É uma sua escopeta: vincular-se aos outros por amor e depois deixar sua medida aberta como “sou quem você quiser que eu seja”. É uma sua última gota d’água: eu gemendo portando um uramaki na boca. E até o gergelim eu mastigo. Acordar embebida em álcool. Lado direito da cama. Você afinal não era um algodão que me absorvia de tudo. Era um sonho meio irreal meio persistente como a consciência de dentes armados contra o sono.
Sua filha nunca me perdoaria, tão amargurada quanto você. Neurose de bruxismo. Entende? Esses panos retalhados que jogo por cima. Quentes como sol pousado sobre a sombra. Casualmente dizer nada. Isso, aquilo, aquilo outro. Aquela coisa e tal. Os gestos pretensiosos de quem fuma. Aonde você vai com esses dedinhos desdenhosos? Com essa coisa vaga que portas aí? Que se pendure num balanço, você e seu cigarro, e rodem até a terceira transversal de Júpiter Um. Porque ele possui quatro luas, para o caso de uma bolota cinza não ser o suficiente. Precisar então de um tom lunático para fumar como quem não quer nada. É assim que você fuma e não bebe refrigerante. Coitada de mim, eu imaginava, que vou envelhecer debaixo de suas folhas. De superfície eu também nada quero. A luz refrata em você e me entendo turva. Num dia nublado eu rapidamente bateria à sua porta, os seios marcados por chupões, arte de outra pessoa, e você me guardaria em segredo. Antes ou depois de me devorar os olhos? De cortinas fechadas quase não te vejo. Você e seu café tal como o café que eu não bebo. Um tipo de ensaio hipnótico?

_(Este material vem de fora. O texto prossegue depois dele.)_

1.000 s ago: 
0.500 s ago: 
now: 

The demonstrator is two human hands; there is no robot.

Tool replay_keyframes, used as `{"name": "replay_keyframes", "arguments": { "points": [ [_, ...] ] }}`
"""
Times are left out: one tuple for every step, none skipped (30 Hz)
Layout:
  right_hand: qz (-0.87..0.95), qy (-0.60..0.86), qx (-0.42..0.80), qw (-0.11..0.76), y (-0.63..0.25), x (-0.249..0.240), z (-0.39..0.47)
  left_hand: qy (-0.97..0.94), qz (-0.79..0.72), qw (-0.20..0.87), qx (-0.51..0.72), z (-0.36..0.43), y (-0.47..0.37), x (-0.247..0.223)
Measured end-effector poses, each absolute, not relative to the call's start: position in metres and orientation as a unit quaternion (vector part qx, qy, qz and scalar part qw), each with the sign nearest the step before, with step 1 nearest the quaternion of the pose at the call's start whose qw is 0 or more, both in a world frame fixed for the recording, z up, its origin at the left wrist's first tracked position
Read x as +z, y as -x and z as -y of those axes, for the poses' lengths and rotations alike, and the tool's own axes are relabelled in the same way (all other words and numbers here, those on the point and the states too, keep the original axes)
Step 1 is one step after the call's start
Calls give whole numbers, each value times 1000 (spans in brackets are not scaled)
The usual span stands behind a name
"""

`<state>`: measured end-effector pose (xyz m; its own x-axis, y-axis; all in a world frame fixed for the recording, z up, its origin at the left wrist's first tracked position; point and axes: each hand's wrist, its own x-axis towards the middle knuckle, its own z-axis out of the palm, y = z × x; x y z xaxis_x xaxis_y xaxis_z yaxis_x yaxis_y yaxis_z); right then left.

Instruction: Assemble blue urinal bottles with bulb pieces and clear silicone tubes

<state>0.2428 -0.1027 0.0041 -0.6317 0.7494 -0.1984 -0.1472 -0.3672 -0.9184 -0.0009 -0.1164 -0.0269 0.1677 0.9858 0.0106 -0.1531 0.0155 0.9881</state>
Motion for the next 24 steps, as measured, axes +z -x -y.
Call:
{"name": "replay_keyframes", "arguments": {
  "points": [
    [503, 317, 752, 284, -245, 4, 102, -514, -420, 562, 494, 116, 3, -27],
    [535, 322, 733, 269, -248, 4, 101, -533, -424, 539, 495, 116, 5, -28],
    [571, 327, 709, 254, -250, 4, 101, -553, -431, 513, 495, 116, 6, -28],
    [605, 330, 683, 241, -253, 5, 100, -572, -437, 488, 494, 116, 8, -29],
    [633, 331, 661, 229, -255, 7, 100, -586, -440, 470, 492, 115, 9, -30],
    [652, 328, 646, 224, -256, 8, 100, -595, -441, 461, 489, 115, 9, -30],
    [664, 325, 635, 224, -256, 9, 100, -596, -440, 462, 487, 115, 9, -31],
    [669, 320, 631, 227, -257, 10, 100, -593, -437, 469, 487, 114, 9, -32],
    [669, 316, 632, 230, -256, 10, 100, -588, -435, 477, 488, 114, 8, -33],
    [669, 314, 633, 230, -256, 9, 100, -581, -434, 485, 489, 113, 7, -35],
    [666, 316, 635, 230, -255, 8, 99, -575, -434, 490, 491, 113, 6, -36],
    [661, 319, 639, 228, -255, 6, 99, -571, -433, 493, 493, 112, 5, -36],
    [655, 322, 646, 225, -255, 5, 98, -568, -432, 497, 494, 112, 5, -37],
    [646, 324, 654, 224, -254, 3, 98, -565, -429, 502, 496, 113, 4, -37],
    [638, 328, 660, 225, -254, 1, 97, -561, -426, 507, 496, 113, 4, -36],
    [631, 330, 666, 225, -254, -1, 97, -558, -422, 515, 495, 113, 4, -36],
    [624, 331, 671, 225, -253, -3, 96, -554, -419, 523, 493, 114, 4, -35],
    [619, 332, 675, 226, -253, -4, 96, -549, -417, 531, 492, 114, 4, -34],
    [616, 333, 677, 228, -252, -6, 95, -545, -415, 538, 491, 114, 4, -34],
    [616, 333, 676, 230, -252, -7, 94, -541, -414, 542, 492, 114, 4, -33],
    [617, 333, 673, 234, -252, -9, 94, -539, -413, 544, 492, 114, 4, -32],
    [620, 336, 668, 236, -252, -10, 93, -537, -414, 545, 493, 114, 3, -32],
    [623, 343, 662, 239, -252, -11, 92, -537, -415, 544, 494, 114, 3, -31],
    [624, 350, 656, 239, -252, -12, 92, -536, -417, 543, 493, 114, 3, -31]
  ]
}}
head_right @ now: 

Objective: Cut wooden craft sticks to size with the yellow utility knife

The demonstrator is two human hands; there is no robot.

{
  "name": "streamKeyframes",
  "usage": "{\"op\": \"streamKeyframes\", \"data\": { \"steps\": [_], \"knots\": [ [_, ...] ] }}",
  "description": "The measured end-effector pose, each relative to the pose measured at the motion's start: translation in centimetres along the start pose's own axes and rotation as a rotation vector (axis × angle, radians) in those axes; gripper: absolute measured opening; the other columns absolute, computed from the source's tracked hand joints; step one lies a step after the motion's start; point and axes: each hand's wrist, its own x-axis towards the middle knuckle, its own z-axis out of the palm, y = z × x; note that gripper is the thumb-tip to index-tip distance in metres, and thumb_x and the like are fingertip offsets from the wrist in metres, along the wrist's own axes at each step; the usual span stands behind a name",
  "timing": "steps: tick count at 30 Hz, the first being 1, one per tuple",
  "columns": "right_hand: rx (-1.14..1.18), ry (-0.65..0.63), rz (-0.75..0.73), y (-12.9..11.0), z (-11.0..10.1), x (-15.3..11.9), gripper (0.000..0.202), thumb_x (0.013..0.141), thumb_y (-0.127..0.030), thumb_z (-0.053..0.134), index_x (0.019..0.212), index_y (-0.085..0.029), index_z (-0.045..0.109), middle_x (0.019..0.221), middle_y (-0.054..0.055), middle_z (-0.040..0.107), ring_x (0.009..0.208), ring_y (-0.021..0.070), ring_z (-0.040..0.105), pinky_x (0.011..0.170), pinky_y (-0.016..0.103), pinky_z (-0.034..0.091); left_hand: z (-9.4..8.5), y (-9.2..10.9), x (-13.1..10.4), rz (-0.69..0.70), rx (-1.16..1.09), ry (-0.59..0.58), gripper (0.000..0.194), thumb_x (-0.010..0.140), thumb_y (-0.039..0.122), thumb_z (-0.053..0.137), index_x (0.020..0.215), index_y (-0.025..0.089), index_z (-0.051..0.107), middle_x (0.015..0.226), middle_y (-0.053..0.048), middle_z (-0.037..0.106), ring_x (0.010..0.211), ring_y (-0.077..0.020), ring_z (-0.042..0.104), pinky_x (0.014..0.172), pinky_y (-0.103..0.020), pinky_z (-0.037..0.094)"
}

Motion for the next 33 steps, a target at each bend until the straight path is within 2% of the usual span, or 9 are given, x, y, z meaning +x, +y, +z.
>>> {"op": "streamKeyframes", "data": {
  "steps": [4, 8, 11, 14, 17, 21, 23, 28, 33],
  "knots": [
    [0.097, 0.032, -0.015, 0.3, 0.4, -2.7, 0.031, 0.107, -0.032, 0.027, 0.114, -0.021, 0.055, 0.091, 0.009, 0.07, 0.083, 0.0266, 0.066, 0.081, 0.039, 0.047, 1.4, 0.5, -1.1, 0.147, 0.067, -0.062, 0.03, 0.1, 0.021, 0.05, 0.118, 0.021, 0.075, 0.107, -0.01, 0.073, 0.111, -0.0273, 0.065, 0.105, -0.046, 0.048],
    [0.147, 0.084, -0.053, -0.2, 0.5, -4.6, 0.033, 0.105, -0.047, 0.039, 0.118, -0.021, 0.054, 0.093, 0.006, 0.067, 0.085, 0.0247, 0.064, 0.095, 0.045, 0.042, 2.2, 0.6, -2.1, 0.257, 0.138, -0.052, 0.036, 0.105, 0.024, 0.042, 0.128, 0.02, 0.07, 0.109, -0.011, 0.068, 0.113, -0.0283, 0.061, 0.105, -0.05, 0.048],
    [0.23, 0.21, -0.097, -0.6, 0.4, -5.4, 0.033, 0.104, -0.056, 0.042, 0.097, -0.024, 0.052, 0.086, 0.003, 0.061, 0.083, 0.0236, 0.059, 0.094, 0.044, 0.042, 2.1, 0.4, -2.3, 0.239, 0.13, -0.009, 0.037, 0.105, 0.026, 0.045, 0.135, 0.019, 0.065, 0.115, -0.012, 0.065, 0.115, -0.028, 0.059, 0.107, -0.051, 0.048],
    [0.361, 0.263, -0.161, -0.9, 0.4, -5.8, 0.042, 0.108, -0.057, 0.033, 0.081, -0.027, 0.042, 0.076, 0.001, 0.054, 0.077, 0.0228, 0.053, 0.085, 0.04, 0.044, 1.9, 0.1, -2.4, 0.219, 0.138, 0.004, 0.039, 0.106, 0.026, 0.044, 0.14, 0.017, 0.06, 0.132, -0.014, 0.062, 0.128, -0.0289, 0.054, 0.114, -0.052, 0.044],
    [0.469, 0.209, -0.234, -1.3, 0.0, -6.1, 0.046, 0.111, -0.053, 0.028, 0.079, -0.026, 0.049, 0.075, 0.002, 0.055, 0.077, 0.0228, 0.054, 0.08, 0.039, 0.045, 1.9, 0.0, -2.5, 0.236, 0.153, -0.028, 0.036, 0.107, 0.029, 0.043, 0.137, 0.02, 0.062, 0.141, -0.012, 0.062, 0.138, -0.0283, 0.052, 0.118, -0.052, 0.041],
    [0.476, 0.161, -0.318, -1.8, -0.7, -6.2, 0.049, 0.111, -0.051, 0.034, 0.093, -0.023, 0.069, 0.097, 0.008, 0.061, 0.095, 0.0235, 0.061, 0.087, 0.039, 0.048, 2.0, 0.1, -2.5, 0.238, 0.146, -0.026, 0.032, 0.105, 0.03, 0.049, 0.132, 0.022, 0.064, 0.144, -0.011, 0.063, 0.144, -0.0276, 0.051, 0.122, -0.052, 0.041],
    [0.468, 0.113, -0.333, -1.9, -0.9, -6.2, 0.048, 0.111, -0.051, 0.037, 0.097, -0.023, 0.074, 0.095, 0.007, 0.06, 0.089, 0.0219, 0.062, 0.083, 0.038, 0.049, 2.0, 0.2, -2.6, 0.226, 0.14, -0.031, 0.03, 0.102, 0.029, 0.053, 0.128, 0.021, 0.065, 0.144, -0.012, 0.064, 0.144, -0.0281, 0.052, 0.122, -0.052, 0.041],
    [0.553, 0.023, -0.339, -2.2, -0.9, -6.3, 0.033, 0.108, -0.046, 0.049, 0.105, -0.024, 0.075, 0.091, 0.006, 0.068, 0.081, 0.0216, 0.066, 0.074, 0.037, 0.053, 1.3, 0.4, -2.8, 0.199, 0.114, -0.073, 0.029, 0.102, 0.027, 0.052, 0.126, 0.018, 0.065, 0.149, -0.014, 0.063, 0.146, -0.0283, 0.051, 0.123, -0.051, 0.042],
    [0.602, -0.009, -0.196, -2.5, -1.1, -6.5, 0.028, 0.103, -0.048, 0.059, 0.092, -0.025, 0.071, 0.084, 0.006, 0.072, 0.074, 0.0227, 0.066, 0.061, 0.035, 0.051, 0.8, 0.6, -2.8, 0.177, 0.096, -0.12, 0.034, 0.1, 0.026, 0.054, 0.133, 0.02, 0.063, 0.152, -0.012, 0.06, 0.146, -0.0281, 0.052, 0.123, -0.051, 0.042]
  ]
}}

Aqui no meio do seu carro tão cheiroso e conexo ao seu corpo quase que literalmente, o chiclete na sua boca porque na verdade você é um trem descarrilhado e sabe disso.
Então você me olha assim, com olhos de baleia sempre aguados, e diz que eu sou esse poço horrível de deus-me-livre. Diz que eu sou a tatuagem no seu pulso, a permanência de uma banana aos críticos. Um mundo de pangeia. Aquém de Tordesilhas. Você me deseja mágica, tudo o que faz de tudo extraordinariamente estúpido. Mas também diz que não ama mais ninguém. Que amar nunca te deu troco. Acho que tudo volta a rebobinar, então você me olha assim.